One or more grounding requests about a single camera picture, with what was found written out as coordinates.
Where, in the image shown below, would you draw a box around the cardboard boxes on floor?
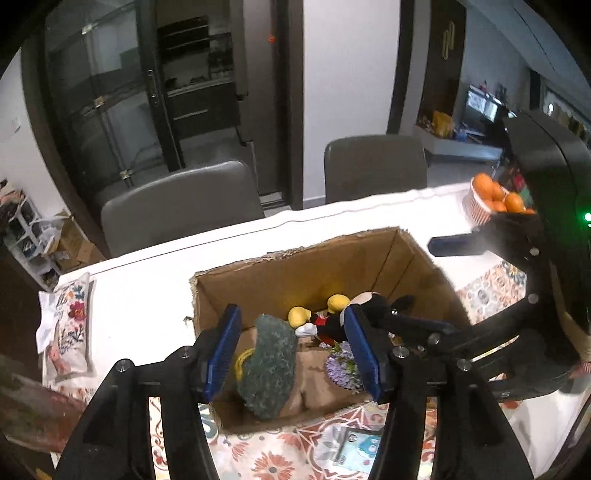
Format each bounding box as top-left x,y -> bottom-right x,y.
53,210 -> 109,273

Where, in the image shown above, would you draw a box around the floral patterned table mat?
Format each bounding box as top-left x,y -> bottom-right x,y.
46,261 -> 529,480

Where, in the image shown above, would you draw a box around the yellow band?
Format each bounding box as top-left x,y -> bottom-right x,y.
235,348 -> 254,381

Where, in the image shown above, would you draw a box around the television screen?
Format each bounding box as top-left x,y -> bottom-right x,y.
464,85 -> 499,123

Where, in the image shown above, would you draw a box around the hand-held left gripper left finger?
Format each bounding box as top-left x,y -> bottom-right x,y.
53,303 -> 243,480

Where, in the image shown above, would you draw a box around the pile of oranges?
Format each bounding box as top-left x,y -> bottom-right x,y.
472,172 -> 536,215

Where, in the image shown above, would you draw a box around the grey media console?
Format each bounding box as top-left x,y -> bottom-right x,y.
413,122 -> 504,162

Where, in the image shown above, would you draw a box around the dark kitchen cabinet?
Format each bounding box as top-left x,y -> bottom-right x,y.
157,16 -> 241,139

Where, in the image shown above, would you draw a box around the cardboard box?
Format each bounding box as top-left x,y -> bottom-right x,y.
185,226 -> 472,435

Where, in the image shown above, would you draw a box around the red floral cushion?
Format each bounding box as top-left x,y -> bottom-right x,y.
501,165 -> 527,195

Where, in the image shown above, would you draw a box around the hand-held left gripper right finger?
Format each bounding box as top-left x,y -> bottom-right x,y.
344,305 -> 536,480

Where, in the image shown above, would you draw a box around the grey dining chair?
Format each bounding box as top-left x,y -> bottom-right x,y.
100,160 -> 266,259
323,135 -> 429,205

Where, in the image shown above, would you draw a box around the black mouse plush toy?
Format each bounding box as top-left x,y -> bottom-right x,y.
288,291 -> 415,347

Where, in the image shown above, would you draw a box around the yellow bag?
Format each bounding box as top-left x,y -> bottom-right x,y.
431,111 -> 455,138

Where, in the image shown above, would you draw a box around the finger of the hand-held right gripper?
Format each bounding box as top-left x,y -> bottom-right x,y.
375,295 -> 561,377
428,213 -> 550,296

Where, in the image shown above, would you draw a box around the dark framed glass door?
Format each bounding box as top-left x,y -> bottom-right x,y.
21,0 -> 190,257

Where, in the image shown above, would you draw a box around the floral tissue pack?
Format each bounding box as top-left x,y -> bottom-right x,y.
37,272 -> 96,385

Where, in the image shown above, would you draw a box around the purple artificial flower bunch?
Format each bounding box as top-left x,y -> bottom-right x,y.
325,340 -> 365,393

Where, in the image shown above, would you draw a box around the dark door with gold handle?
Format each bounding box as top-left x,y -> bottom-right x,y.
418,0 -> 467,134

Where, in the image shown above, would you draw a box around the white shoe rack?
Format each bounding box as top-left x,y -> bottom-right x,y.
0,185 -> 61,287

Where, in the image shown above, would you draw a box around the brown glass vase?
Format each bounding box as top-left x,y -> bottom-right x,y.
0,354 -> 88,455

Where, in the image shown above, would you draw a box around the light blue packet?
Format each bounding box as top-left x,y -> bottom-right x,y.
316,425 -> 385,476

● ● ● ● ● ● ●

### [Activity]
Go through the listing above and write out exactly the lines starting with the one holding "gripper right finger?" and running through the one holding "the yellow bag?", ends included, and no others.

### [Expected answer]
Where, in the image shown above, would you draw a box around the hand-held left gripper right finger?
Format each bounding box as top-left x,y -> bottom-right x,y.
344,305 -> 536,480

Where, in the image shown above, would you draw a box around the grey dining chair?
Format each bounding box as top-left x,y -> bottom-right x,y.
100,160 -> 266,259
323,135 -> 429,205

Where, in the image shown above, would you draw a box around the black mouse plush toy?
Format each bounding box as top-left x,y -> bottom-right x,y.
288,291 -> 415,347

Where, in the image shown above, would you draw a box around the yellow bag?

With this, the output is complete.